Your assignment
Reproduce each entry exactly as written.

Given data
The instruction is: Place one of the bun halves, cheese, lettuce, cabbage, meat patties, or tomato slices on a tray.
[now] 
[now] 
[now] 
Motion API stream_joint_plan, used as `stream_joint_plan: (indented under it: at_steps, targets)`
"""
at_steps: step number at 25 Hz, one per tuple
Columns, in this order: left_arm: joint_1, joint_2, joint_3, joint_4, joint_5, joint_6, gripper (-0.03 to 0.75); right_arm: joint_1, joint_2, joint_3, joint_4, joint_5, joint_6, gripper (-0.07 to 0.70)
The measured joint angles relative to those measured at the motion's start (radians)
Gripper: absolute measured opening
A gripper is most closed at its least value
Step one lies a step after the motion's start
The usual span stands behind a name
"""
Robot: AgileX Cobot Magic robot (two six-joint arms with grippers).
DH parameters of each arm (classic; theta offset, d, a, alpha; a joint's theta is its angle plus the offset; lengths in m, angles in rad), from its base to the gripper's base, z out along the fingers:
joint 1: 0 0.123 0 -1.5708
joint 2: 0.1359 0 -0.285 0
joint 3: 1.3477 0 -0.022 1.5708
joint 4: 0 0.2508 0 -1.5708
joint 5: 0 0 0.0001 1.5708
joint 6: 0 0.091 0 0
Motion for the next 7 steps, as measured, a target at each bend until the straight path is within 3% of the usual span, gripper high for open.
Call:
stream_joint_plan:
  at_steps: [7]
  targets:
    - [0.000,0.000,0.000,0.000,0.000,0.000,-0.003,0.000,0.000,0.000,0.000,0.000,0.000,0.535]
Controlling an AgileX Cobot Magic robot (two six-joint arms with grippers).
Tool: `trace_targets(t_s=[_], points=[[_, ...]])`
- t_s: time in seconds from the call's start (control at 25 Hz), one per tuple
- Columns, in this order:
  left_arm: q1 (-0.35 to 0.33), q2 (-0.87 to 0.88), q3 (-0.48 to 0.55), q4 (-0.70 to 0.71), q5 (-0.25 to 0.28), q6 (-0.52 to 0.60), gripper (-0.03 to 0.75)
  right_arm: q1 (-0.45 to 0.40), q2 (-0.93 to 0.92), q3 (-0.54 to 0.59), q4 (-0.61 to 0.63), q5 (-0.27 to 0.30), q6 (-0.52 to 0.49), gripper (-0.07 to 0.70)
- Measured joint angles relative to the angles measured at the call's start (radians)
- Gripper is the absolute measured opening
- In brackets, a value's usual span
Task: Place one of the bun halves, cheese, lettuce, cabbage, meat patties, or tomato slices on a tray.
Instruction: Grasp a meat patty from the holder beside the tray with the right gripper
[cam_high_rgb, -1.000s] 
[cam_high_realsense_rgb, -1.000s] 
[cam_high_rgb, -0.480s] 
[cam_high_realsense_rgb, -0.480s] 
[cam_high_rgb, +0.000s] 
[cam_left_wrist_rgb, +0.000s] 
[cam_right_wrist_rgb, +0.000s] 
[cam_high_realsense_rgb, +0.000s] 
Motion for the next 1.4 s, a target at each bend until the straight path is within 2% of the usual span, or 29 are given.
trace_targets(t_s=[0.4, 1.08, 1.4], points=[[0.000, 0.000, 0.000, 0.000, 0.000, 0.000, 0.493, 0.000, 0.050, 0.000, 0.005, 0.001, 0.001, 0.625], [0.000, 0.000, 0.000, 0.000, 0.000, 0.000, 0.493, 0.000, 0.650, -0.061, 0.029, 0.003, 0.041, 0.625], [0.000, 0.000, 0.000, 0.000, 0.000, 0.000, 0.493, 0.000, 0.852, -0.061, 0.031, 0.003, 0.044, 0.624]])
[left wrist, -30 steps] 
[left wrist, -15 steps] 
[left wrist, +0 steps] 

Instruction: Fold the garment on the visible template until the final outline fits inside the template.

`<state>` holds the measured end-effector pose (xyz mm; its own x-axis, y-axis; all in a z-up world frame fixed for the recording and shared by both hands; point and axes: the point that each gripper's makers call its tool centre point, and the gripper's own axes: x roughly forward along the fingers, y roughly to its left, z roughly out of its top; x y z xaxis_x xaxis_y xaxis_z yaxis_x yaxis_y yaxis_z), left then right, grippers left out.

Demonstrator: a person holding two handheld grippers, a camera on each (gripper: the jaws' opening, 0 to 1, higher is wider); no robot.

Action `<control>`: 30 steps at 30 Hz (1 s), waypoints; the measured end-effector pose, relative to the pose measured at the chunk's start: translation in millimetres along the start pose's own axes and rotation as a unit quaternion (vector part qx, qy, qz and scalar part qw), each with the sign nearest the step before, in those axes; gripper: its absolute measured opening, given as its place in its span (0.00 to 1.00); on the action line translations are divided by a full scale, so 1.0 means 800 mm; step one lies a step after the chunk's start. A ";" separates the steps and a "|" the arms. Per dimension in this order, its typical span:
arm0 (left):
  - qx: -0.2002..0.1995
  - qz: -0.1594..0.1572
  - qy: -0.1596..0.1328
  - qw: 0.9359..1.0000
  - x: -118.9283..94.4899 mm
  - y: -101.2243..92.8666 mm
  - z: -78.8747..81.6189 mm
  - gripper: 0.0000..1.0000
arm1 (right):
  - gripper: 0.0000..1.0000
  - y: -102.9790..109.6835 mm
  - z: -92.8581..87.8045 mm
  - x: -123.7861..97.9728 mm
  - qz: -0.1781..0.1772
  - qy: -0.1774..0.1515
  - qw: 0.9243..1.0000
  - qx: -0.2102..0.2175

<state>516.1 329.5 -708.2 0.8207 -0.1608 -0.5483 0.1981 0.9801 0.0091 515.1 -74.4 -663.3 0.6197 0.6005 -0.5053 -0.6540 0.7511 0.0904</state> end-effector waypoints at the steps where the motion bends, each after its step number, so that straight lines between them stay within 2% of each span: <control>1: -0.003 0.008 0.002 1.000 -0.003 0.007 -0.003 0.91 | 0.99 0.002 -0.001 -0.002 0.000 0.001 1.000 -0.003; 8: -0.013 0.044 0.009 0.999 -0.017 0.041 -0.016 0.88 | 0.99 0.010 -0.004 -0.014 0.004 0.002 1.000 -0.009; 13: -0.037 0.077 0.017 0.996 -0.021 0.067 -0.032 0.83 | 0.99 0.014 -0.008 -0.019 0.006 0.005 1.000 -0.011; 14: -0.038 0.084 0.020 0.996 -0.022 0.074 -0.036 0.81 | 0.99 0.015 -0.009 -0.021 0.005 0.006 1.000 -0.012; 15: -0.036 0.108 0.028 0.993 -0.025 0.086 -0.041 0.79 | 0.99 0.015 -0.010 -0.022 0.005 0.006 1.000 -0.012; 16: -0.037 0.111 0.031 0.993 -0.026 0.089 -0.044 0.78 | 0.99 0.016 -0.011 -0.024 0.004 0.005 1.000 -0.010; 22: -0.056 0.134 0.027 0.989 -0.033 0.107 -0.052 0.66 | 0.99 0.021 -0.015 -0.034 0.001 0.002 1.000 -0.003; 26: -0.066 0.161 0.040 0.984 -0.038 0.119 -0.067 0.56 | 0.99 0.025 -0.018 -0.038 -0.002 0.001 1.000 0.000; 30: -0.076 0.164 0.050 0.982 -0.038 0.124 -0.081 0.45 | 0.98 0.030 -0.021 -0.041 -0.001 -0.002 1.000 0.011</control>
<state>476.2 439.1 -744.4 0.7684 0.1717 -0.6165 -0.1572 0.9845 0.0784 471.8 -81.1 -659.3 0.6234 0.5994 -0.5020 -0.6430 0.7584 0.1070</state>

Problem solution
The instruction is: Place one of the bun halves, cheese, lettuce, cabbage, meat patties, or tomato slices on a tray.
[now] 
[now] 
[now] 
Motion API stream_joint_plan, used as `stream_joint_plan: (indented under it: at_steps, targets)`
"""
at_steps: step number at 25 Hz, one per tuple
Columns, in this order: left_arm: joint_1, joint_2, joint_3, joint_4, joint_5, joint_6, gripper (-0.03 to 0.75); right_arm: joint_1, joint_2, joint_3, joint_4, joint_5, joint_6, gripper (-0.07 to 0.70)
The measured joint angles relative to those measured at the motion's start (radians)
Gripper: absolute measured opening
A gripper is most closed at its least value
Step one lies a step after the motion's start
The usual span stands behind a name
"""
Robot: AgileX Cobot Magic robot (two six-joint arms with grippers).
DH parameters of each arm (classic; theta offset, d, a, alpha; a joint's theta is its angle plus the offset; lengths in m, angles in rad), from its base to the gripper's base, z out along the fingers:
joint 1: 0 0.123 0 -1.5708
joint 2: 0.1359 0 -0.285 0
joint 3: 1.3477 0 -0.022 1.5708
joint 4: 0 0.2508 0 -1.5708
joint 5: 0 0 0.0001 1.5708
joint 6: 0 0.091 0 0
Motion for the next 7 steps, as measured, a target at each bend until the straight path is within 3% of the usual span, gripper high for open.
Call:
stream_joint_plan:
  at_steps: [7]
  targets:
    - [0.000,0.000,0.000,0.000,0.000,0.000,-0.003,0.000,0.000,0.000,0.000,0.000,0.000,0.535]
Controlling an AgileX Cobot Magic robot (two six-joint arms with grippers).
Tool: `trace_targets(t_s=[_], points=[[_, ...]])`
- t_s: time in seconds from the call's start (control at 25 Hz), one per tuple
- Columns, in this order:
  left_arm: q1 (-0.35 to 0.33), q2 (-0.87 to 0.88), q3 (-0.48 to 0.55), q4 (-0.70 to 0.71), q5 (-0.25 to 0.28), q6 (-0.52 to 0.60), gripper (-0.03 to 0.75)
  right_arm: q1 (-0.45 to 0.40), q2 (-0.93 to 0.92), q3 (-0.54 to 0.59), q4 (-0.61 to 0.63), q5 (-0.27 to 0.30), q6 (-0.52 to 0.49), gripper (-0.07 to 0.70)
- Measured joint angles relative to the angles measured at the call's start (radians)
- Gripper is the absolute measured opening
- In brackets, a value's usual span
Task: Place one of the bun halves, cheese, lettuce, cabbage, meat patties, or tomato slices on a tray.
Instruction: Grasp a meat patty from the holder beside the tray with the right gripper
[cam_high_rgb, -1.000s] 
[cam_high_realsense_rgb, -1.000s] 
[cam_high_rgb, -0.480s] 
[cam_high_realsense_rgb, -0.480s] 
[cam_high_rgb, +0.000s] 
[cam_left_wrist_rgb, +0.000s] 
[cam_right_wrist_rgb, +0.000s] 
[cam_high_realsense_rgb, +0.000s] 
Motion for the next 1.4 s, a target at each bend until the straight path is within 2% of the usual span, or 29 are given.
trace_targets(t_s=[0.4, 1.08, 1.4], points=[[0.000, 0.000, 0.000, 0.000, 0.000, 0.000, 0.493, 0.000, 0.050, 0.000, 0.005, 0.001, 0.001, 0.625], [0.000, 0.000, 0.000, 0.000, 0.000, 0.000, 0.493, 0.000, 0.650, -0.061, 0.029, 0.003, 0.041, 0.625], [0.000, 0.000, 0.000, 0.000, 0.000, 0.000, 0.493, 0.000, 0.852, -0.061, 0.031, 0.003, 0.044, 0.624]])
[left wrist, -30 steps] 
[left wrist, -15 steps] 
[left wrist, +0 steps] 

Instruction: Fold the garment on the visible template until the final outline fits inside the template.

`<state>` holds the measured end-effector pose (xyz mm; its own x-axis, y-axis; all in a z-up world frame fixed for the recording and shared by both hands; point and axes: the point that each gripper's makers call its tool centre point, and the gripper's own axes: x roughly forward along the fingers, y roughly to its left, z roughly out of its top; x y z xaxis_x xaxis_y xaxis_z yaxis_x yaxis_y yaxis_z), left then right, grippers left out.

Demonstrator: a person holding two handheld grippers, a camera on each (gripper: the jaws' opening, 0 to 1, higher is wider); no robot.

Action `<control>`: 30 steps at 30 Hz (1 s), waypoints; the measured end-effector pose, relative to the pose measured at the chunk's start: translation in millimetres along the start pose's own axes and rotation as a unit quaternion (vector part qx, qy, qz and scalar part qw), each with the sign nearest the step before, in those axes; gripper: its absolute measured opening, given as its place in its span (0.00 to 1.00); on the action line translations are divided by a full scale, so 1.0 means 800 mm; step one lies a step after the chunk's start. A ";" separates the steps and a "|" the arms. Per dimension in this order, its typical span:
arm0 (left):
  - qx: -0.2002..0.1995
  - qz: -0.1594..0.1572
  - qy: -0.1596..0.1328
  - qw: 0.9359..1.0000
  - x: -118.9283..94.4899 mm
  - y: -101.2243..92.8666 mm
  - z: -78.8747..81.6189 mm
  - gripper: 0.0000..1.0000
arm1 (right):
  - gripper: 0.0000..1.0000
  - y: -102.9790..109.6835 mm
  - z: -92.8581..87.8045 mm
  - x: -123.7861..97.9728 mm
  - qz: -0.1781..0.1772
  - qy: -0.1774..0.1515
  - qw: 0.9243..1.0000
  - qx: -0.2102..0.2175

<state>516.1 329.5 -708.2 0.8207 -0.1608 -0.5483 0.1981 0.9801 0.0091 515.1 -74.4 -663.3 0.6197 0.6005 -0.5053 -0.6540 0.7511 0.0904</state> end-effector waypoints at the steps where the motion bends, each after its step number, so that straight lines between them stay within 2% of each span: <control>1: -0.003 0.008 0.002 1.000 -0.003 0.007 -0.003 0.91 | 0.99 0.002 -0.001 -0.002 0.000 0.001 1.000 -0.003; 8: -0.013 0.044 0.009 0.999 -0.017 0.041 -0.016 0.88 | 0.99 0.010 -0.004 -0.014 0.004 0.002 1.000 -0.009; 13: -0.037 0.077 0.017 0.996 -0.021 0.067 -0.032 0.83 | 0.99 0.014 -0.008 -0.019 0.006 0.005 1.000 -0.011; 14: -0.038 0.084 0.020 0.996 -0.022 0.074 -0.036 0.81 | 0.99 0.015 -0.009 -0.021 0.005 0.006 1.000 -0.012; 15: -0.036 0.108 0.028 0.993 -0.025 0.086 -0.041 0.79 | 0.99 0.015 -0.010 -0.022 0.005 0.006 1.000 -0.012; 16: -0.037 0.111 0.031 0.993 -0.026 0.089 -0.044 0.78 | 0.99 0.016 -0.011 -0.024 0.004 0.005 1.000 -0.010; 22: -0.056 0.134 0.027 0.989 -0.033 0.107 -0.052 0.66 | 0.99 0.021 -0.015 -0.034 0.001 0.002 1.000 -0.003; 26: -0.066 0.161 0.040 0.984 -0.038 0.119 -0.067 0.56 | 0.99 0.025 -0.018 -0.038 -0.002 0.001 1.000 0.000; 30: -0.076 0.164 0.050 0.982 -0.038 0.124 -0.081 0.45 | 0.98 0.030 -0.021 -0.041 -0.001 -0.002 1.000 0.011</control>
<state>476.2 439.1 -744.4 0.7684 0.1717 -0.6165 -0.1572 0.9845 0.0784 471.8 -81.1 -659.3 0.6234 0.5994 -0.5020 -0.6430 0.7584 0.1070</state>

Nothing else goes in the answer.